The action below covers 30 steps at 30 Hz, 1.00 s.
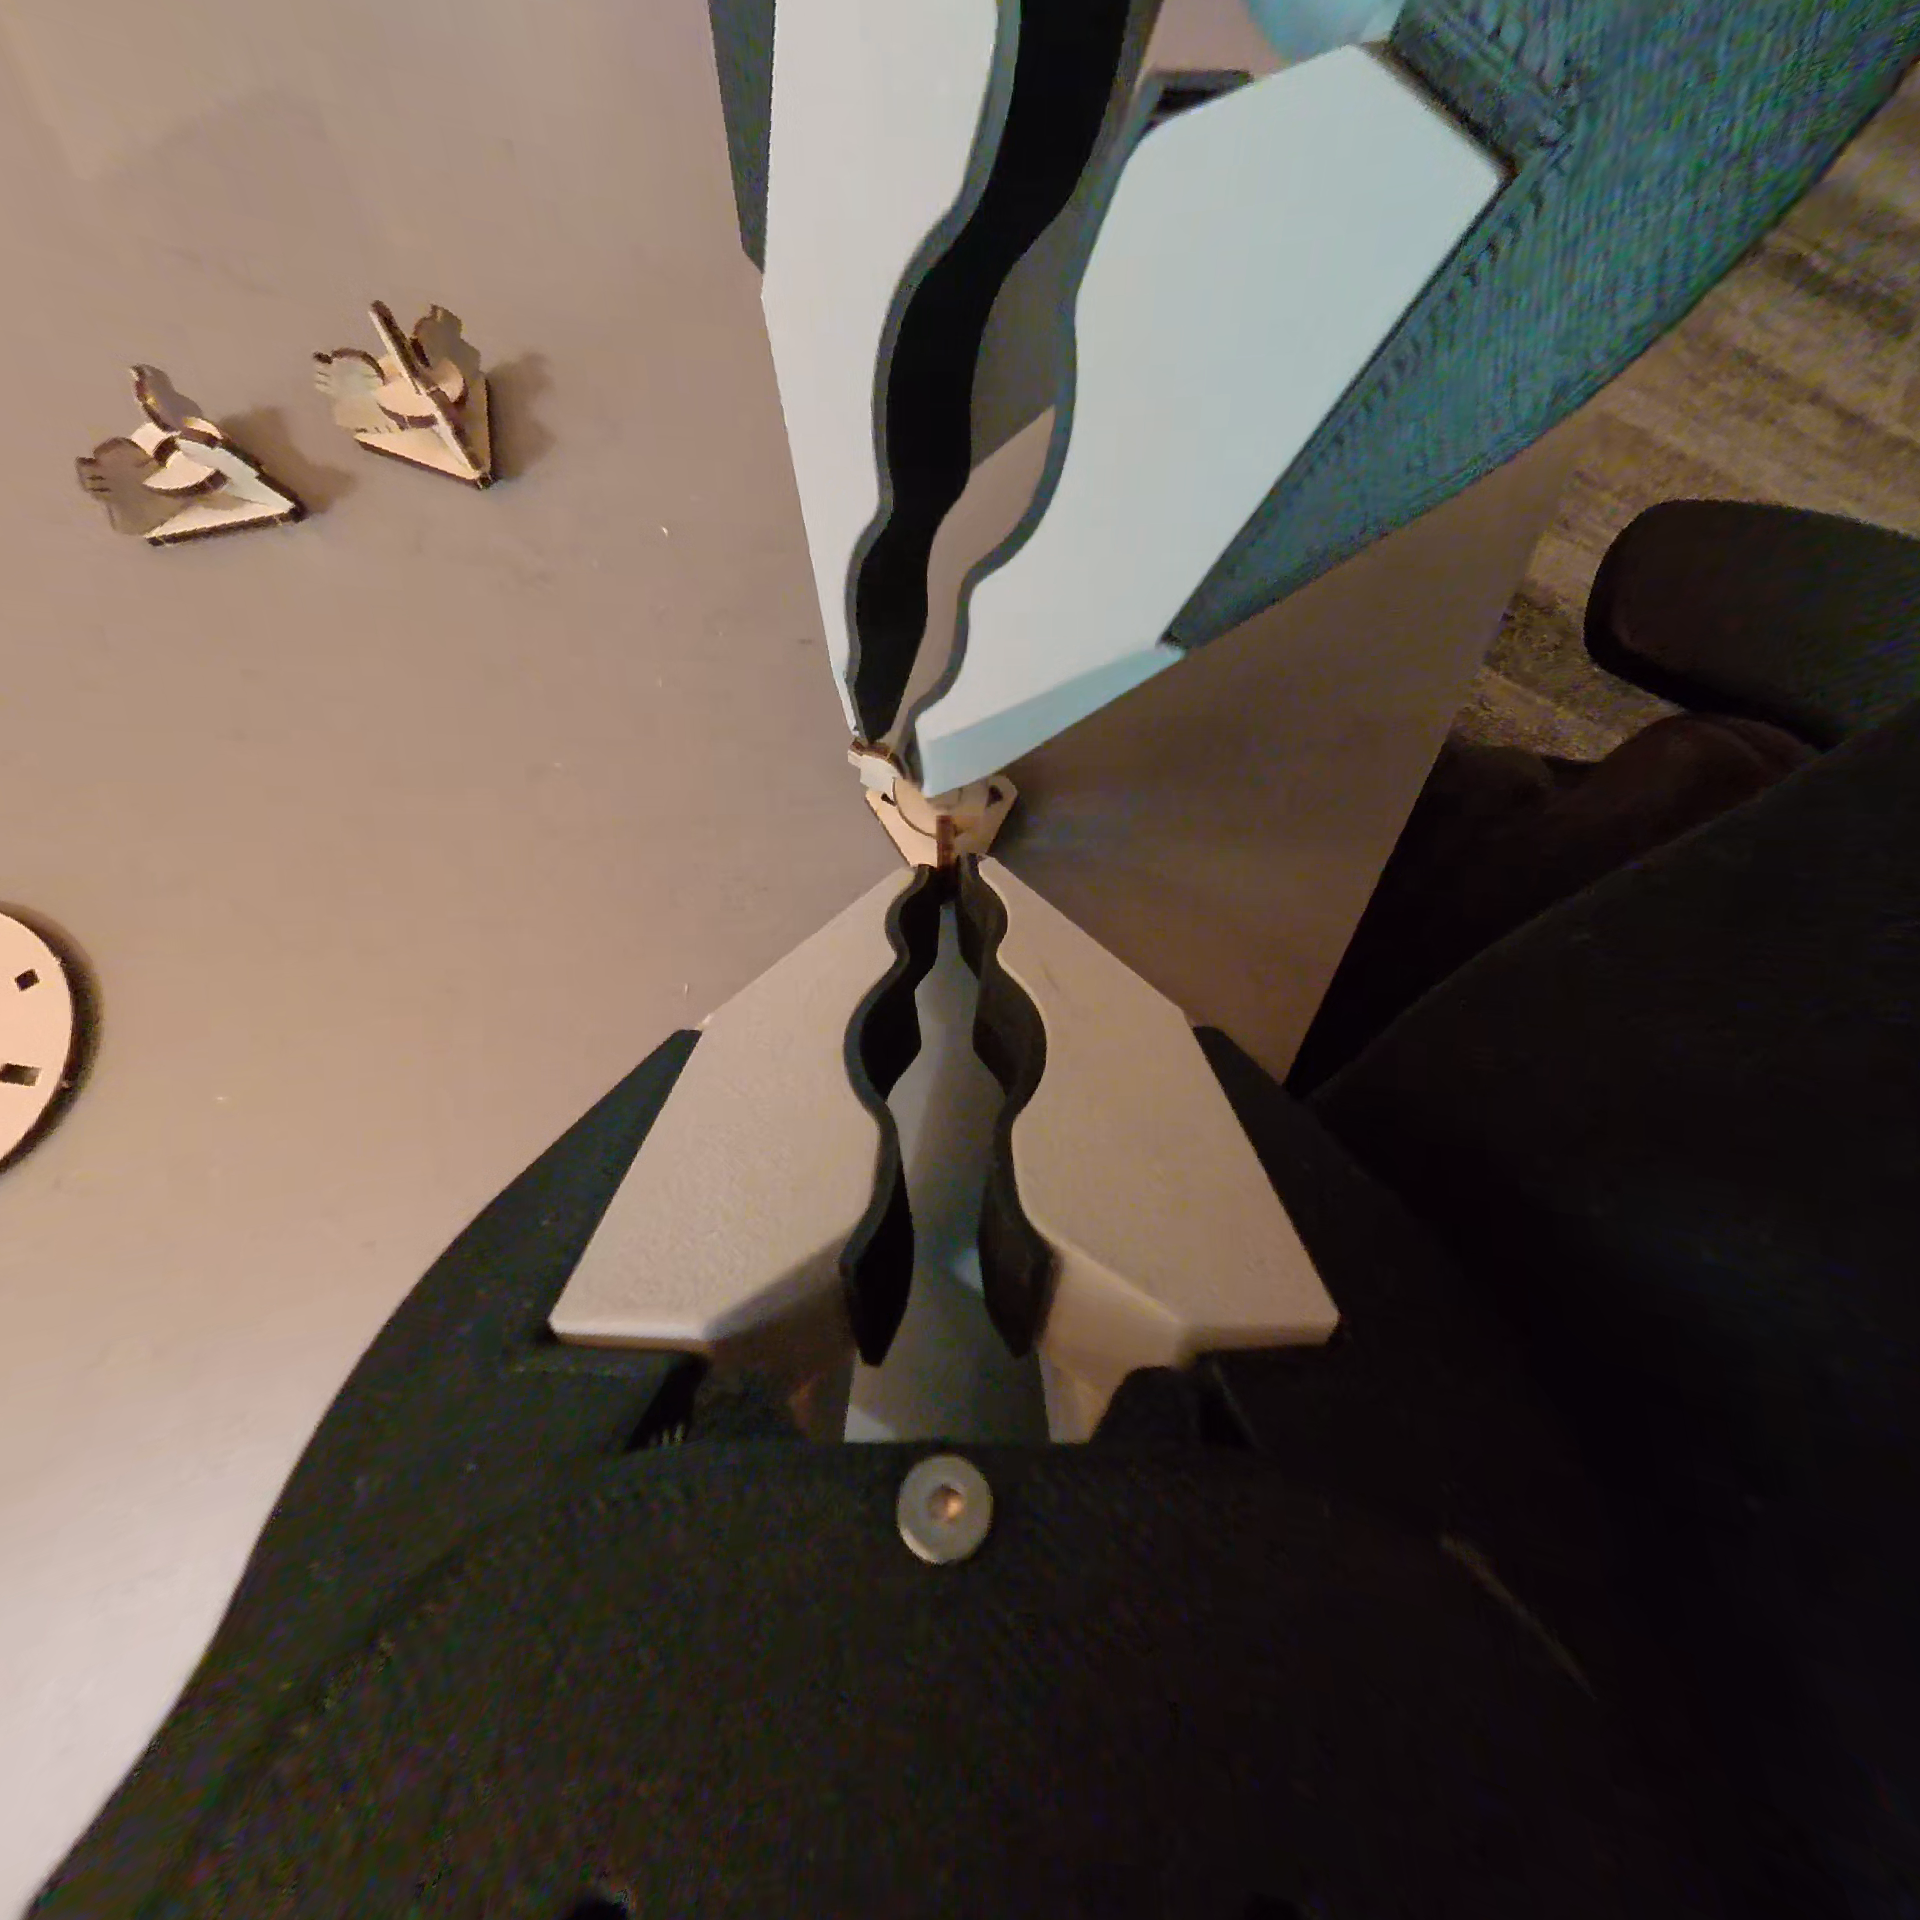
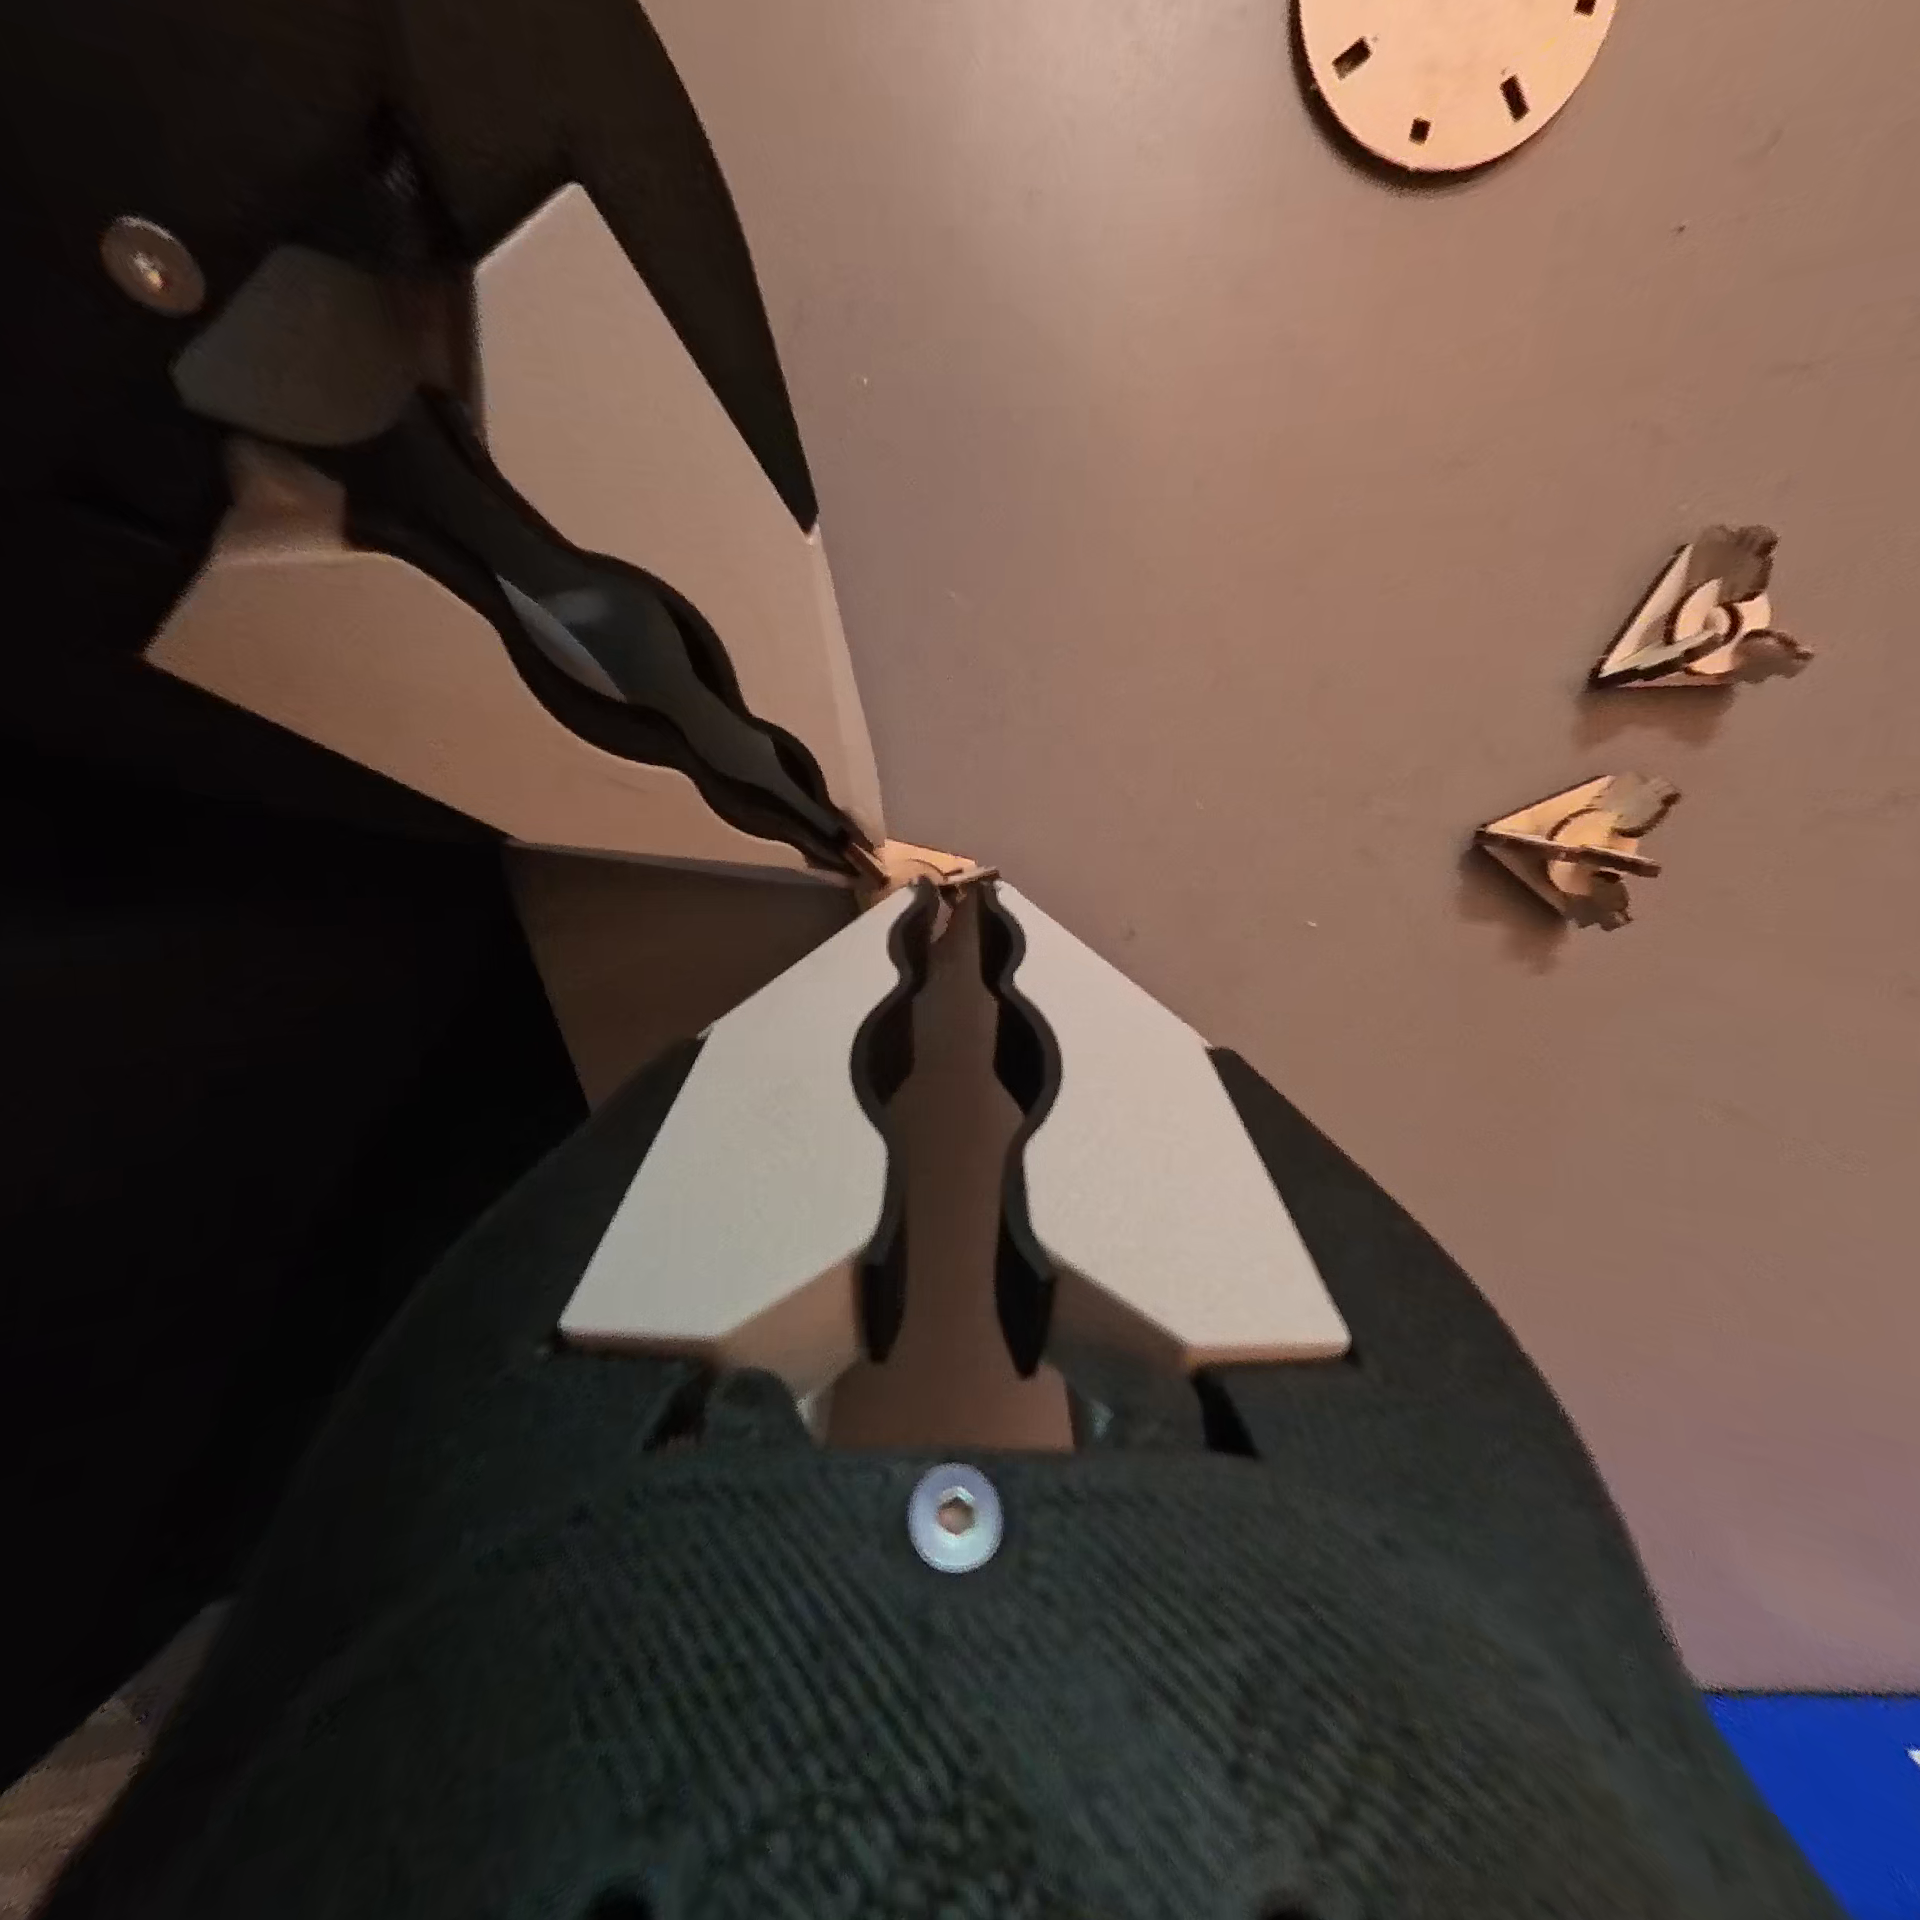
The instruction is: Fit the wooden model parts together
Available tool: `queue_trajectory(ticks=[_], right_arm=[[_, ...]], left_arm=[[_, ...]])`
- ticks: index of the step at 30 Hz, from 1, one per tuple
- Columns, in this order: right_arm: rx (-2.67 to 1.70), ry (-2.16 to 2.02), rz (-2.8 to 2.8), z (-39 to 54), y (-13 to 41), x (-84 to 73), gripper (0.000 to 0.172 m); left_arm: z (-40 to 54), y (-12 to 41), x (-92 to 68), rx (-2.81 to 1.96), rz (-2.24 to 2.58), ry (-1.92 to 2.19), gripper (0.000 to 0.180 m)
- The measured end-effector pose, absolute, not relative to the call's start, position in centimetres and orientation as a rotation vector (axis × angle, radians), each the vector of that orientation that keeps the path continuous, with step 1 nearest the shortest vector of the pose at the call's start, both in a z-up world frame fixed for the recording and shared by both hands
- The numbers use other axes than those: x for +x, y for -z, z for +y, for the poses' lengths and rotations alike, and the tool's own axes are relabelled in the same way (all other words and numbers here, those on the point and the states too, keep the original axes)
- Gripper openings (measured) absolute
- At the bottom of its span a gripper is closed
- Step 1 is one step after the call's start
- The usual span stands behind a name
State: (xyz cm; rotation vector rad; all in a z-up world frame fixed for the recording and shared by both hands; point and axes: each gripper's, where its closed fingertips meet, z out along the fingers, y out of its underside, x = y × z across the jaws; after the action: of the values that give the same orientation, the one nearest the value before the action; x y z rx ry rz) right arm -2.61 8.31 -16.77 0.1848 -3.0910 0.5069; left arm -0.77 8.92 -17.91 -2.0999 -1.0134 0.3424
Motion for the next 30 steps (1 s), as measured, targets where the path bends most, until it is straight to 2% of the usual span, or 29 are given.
queue_trajectory(ticks=[4,16,30], right_arm=[[0.214,-0.529,-3.09,8.3,16.3,-2.5,0.016],[0.252,-0.601,-3.302,7.6,16.1,-3.1,0.021],[0.349,-0.383,-3.539,8.1,16.9,-2.7,0.009]], left_arm=[[8.9,17.9,-0.8,-2.096,-1.016,-0.333,0.004],[8.9,17.9,-0.8,-2.088,-1.021,-0.314,0.004],[8.9,17.9,-0.8,-2.068,-1.033,-0.27,0.004]])
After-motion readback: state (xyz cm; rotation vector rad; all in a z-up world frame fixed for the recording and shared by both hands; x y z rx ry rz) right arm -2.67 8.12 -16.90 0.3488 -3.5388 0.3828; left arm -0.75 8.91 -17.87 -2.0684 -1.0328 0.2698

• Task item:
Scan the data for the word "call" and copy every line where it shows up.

• Written response:
- The measured end-effector pose, absolute, not relative to the call's start, position in centimetres and orientation as a rotation vector (axis × angle, radians), each the vector of that orientation that keeps the path continuous, with step 1 nearest the shortest vector of the pose at the call's start, both in a z-up world frame fixed for the recording and shared by both hands
- Step 1 is one step after the call's start

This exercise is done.